Tuesday, October 17, 2017

Envy of Angels by Matt Wallace

Envy of Angels (Sin du Jour, #1)Envy of Angels by Matt Wallace
My rating: 4 of 5 stars

"Everyone else sees a legion of undead clowns worshiping a giant chicken, right?" If that sentence makes you want to read more, then Envy of Angels is the book for you.

If the modern world was home to fantasy races (goblins, demons, etc), and they had formal events just like normal folks, then they'd need someone to do the catering. That's the basic premise behind the Sin du Jour series, of which this is the first book.

Wallace writes with a light and humorous style, suited perfectly to the fantastic-but-not-too-serious subject matter. I ran across quite a few lines worth a chuckle, and the parody of a certain segment of the fast-food industry is great.
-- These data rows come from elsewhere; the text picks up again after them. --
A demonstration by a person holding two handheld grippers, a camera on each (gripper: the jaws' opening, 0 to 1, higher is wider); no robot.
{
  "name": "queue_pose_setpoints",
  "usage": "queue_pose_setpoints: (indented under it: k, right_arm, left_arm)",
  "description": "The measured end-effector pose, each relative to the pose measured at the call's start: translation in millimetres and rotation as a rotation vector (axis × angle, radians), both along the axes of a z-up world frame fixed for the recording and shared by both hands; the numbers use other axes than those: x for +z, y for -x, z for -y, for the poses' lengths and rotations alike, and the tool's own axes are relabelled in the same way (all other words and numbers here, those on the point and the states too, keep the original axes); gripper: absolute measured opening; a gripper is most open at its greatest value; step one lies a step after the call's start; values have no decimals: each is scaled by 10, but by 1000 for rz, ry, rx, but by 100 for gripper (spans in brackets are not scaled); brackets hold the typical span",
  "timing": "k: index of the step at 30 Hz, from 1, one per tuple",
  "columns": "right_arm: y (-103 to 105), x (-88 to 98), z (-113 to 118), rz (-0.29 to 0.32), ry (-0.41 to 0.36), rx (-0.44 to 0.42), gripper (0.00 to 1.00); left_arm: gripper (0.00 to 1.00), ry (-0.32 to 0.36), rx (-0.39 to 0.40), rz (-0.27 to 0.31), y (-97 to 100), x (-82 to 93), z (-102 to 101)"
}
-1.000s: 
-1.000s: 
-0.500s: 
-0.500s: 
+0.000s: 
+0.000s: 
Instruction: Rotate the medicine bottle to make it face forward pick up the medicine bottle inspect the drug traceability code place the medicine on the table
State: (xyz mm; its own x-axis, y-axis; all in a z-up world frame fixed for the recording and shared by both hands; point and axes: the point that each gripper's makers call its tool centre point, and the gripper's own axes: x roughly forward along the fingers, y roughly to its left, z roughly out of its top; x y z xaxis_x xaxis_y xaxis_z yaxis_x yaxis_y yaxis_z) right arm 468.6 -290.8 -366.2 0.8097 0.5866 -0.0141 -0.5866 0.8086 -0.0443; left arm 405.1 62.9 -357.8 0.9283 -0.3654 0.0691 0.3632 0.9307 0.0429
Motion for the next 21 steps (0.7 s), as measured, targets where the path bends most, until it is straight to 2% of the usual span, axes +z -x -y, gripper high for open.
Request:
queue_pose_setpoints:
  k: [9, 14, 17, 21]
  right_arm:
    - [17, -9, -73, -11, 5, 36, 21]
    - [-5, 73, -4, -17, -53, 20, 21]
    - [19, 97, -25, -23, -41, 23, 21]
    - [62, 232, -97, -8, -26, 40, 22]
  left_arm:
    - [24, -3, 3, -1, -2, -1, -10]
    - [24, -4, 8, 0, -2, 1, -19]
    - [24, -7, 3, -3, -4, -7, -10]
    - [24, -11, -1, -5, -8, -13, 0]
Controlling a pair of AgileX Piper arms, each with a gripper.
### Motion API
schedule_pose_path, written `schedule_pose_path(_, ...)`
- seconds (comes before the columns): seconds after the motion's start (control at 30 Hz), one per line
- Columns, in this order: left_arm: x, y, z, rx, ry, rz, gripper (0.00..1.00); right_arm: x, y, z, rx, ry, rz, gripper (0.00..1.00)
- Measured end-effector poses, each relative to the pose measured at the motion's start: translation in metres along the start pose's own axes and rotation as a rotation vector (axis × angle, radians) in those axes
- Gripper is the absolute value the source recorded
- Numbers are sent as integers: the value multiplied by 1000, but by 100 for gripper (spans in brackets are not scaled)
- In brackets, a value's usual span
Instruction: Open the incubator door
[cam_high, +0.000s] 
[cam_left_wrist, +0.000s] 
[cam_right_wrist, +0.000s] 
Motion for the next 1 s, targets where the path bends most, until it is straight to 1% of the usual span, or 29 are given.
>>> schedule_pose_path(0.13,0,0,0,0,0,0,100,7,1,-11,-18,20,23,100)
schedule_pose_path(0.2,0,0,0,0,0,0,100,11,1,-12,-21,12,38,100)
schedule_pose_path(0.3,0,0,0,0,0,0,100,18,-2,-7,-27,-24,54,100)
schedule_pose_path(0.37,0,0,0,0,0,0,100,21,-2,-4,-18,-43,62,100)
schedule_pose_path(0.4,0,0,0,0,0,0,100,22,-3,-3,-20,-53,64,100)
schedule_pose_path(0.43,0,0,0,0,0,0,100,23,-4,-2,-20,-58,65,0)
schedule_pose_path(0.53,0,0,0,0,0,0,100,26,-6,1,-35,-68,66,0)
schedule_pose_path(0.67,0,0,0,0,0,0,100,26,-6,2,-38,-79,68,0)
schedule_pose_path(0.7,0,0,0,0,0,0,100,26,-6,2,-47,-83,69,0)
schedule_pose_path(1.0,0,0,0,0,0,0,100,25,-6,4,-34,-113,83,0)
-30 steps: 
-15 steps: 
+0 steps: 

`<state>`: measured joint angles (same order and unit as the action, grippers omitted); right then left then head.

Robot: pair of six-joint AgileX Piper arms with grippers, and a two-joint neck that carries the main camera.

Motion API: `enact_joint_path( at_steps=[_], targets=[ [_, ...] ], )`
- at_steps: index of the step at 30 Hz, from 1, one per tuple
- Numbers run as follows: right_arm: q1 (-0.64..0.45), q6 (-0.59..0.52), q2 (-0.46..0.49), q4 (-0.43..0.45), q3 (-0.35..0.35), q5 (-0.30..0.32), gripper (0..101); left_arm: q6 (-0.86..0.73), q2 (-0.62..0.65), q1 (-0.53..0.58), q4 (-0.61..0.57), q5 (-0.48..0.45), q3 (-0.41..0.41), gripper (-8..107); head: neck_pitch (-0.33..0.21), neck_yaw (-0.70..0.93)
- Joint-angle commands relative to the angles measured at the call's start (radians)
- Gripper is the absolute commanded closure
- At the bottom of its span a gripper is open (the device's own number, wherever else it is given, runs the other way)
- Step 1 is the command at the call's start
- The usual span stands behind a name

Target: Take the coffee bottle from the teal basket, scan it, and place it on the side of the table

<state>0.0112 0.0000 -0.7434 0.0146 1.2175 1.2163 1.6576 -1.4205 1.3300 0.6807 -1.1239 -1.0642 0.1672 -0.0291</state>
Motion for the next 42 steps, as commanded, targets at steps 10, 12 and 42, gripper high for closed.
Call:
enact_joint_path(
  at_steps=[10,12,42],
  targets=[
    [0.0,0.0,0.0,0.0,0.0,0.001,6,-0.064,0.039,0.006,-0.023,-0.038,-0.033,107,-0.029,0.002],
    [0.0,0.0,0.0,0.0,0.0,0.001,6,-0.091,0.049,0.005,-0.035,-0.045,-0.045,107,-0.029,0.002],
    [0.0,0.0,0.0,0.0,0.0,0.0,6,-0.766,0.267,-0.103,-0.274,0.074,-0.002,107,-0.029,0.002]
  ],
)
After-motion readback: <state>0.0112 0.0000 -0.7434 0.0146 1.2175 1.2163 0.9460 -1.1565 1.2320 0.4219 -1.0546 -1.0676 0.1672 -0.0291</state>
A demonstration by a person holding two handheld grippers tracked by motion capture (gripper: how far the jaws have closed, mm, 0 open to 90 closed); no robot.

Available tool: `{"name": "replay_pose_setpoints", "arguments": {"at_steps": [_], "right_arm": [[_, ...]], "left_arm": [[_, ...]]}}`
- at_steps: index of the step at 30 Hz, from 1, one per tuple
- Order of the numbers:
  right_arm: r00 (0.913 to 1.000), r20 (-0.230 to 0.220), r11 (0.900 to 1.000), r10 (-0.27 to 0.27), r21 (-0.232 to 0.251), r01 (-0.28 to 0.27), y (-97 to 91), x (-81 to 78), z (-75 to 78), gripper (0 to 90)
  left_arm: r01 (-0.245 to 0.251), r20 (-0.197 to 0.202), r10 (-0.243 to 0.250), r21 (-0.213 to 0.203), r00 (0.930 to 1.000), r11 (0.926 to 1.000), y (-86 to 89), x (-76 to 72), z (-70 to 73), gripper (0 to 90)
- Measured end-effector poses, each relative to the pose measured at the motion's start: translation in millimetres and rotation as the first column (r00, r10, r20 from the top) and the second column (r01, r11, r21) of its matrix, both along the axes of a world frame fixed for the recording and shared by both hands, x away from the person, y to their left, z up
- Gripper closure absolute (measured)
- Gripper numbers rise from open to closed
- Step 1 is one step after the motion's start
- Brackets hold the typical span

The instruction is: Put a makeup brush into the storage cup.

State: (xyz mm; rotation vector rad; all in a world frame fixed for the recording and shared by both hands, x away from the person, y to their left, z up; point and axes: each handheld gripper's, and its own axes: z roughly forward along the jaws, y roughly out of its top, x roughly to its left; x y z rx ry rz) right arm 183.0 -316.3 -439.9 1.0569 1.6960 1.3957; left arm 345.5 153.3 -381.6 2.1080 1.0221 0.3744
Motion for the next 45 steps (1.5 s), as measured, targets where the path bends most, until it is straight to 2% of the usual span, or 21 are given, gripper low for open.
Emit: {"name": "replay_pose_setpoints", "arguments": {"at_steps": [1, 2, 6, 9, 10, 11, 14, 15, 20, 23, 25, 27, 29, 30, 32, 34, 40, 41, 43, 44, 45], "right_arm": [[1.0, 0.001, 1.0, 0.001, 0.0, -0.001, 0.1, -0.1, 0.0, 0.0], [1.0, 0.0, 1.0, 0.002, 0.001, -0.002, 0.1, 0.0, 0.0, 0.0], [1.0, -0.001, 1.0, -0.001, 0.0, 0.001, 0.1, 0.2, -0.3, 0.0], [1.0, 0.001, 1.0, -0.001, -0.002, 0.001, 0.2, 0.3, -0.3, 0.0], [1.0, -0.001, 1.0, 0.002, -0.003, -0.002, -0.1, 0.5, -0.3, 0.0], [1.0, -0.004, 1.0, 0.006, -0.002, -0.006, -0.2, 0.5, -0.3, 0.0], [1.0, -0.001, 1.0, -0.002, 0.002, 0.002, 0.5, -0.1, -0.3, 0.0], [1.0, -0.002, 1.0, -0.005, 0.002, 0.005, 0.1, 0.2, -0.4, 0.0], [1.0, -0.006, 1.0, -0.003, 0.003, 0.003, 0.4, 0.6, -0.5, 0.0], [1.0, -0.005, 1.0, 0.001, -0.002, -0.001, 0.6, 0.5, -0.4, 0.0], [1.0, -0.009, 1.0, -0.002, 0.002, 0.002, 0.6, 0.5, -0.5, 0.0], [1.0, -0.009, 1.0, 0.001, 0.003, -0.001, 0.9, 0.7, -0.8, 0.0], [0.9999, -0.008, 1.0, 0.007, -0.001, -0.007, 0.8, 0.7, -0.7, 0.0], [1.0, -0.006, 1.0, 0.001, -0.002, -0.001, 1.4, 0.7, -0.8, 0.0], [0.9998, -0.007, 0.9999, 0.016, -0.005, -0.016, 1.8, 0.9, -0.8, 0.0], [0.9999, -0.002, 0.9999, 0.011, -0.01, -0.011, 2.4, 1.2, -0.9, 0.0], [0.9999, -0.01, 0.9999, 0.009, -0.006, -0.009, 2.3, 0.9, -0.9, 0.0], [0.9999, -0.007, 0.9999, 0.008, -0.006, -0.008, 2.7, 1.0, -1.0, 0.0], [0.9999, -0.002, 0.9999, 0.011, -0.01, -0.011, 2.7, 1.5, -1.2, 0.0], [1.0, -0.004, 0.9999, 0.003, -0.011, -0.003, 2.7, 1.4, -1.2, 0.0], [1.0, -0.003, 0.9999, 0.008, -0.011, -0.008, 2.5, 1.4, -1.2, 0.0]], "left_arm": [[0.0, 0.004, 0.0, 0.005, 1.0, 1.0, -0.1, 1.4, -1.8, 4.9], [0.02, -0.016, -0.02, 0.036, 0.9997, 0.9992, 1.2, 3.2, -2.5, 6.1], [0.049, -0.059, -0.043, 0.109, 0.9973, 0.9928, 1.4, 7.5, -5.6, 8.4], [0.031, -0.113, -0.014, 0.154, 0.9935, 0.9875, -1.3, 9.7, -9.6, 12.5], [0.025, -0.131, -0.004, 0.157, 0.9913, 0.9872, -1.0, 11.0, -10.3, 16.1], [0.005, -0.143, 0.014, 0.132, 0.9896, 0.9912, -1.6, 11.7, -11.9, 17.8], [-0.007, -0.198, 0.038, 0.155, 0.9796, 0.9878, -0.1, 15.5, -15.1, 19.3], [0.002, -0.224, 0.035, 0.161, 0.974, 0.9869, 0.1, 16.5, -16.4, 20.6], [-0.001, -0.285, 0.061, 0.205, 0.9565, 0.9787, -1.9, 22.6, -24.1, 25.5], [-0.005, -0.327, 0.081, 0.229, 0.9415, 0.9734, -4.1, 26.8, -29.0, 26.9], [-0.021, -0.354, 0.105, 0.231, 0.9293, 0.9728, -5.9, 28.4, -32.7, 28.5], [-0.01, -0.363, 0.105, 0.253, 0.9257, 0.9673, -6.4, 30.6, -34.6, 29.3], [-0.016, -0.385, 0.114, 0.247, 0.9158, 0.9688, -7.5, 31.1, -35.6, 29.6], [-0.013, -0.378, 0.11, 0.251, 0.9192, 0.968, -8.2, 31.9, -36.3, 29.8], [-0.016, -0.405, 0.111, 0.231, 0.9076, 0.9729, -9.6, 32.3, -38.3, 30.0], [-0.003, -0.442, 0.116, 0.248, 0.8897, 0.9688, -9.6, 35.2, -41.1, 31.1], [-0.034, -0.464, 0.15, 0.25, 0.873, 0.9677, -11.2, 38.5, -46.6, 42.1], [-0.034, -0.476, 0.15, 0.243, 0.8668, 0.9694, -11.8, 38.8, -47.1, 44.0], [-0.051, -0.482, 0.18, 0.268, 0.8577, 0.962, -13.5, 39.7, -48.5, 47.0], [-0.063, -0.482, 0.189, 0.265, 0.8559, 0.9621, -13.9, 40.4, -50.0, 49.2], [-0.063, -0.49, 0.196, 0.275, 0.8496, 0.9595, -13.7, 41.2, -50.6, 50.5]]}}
I enjoyed all the characters, though none had a lot of depth. That's not surprising in a fairly short book with quite a few different characters. I haven't yet read further into the series, where I expect one would learn more about many of them.

I'll be seeking out more of the Sin du Jour series. If the later books are as good as the first, I'll go through them all and be looking for more.

Friday, October 13, 2017

Cracked! A Magic iPhone Story by Janine A. Southard

Cracked! A Magic iPhone StoryCracked! A Magic iPhone Story by Janine A. Southard
My rating: 4 of 5 stars

I wasn't entirely sure what to expect from a book with "Magic iPhone" in the title, to be honest. Urban fantasy, to be sure. An immortal elf, not too surprising. Set in Seattle, that fits (if not as obvious as Silicon Valley would have been). And less-than-ideal romance, sure, that works in any story. But there's less focus on either the magic or the technology than I would have expected.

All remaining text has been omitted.